Assignment: In the records below, find each line holding the word "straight" and copy it.

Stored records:
###

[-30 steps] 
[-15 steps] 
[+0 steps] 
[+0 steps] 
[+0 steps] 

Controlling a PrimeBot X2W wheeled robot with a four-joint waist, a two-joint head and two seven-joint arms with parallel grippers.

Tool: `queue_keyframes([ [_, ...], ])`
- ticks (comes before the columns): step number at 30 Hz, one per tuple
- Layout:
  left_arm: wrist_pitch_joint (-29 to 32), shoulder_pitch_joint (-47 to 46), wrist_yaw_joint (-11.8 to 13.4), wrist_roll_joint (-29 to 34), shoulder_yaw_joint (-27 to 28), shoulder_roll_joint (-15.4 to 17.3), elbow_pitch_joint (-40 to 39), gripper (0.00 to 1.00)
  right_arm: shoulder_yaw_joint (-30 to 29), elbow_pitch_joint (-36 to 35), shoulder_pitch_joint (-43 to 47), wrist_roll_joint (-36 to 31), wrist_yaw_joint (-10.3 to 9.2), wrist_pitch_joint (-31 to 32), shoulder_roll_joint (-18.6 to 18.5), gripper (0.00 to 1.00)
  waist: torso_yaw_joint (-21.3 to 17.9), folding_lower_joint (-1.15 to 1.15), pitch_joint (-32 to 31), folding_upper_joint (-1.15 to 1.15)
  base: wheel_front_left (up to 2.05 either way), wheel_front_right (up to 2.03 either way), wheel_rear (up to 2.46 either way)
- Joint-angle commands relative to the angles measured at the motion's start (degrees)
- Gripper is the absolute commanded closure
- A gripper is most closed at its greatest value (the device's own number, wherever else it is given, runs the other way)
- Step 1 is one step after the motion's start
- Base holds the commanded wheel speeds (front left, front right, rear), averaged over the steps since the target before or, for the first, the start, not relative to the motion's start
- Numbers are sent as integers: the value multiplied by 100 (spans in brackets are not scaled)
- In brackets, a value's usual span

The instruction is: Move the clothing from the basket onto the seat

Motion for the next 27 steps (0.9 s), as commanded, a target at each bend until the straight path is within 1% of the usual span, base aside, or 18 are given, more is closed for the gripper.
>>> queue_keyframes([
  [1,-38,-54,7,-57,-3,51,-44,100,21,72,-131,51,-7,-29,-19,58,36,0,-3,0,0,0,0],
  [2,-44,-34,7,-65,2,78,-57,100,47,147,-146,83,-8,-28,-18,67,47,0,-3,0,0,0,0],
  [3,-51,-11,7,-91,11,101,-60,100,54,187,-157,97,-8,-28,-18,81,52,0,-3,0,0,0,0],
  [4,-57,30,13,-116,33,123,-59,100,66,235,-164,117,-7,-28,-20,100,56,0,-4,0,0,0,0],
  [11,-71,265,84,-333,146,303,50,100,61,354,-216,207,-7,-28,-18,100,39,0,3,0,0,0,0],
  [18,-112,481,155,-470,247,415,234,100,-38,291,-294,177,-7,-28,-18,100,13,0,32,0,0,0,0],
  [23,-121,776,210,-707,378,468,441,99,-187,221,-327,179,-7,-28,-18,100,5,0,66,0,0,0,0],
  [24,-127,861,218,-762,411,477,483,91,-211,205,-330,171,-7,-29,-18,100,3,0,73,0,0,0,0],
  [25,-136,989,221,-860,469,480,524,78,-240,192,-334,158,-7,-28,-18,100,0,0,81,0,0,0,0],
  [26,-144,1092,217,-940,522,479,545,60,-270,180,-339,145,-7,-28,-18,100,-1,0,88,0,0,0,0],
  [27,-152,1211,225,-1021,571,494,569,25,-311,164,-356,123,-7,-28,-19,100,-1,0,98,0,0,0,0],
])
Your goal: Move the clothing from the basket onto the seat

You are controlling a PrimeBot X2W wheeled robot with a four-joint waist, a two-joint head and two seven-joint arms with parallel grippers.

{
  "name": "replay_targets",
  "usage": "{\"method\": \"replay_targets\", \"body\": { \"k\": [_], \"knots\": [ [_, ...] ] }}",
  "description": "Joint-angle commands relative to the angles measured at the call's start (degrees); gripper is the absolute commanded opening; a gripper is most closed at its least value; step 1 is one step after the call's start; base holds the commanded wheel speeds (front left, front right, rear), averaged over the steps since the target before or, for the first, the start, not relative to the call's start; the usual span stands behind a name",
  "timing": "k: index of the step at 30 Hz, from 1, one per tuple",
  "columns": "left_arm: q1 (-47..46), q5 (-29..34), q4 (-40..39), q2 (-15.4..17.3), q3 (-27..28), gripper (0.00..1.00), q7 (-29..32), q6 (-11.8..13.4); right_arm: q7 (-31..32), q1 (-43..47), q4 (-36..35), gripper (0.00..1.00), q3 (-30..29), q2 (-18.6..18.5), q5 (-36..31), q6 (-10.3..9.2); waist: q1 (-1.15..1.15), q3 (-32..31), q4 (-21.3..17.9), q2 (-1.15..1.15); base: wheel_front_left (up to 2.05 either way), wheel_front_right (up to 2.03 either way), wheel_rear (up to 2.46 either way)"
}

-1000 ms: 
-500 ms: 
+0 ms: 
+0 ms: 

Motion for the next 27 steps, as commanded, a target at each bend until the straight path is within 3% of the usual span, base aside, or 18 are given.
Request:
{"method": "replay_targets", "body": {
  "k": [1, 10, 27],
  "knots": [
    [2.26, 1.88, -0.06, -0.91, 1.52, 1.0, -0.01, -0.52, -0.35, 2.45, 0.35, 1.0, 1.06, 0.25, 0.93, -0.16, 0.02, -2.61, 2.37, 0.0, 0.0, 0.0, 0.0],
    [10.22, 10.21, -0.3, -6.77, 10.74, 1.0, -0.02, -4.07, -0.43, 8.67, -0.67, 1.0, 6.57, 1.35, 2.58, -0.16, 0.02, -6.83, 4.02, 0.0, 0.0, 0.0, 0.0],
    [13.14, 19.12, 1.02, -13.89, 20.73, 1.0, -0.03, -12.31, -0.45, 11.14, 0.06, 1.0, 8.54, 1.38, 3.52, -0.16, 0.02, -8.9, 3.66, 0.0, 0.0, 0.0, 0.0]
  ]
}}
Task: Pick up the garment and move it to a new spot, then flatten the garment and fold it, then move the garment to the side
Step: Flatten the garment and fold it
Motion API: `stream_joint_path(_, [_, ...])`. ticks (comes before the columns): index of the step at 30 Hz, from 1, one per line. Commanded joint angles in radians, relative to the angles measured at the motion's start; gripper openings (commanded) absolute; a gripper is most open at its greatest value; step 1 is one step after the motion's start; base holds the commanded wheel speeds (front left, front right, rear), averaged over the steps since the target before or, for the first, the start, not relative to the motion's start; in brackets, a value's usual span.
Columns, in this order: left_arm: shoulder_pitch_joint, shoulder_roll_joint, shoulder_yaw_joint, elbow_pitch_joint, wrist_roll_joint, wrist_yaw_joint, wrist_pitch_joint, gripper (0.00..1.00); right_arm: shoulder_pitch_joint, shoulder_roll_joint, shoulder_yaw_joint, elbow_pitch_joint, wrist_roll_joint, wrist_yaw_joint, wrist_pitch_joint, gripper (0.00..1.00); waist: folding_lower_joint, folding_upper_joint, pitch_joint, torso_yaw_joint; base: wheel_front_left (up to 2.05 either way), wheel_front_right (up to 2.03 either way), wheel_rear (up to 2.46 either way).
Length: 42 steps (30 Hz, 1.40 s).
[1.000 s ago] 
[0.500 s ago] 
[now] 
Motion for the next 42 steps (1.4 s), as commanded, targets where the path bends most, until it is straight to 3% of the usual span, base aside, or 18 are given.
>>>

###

Written answer:
Motion for the next 27 steps (0.9 s), as commanded, a target at each bend until the straight path is within 1% of the usual span, base aside, or 18 are given, more is closed for the gripper.
Motion for the next 27 steps, as commanded, a target at each bend until the straight path is within 3% of the usual span, base aside, or 18 are given.
Motion for the next 42 steps (1.4 s), as commanded, targets where the path bends most, until it is straight to 3% of the usual span, base aside, or 18 are given.

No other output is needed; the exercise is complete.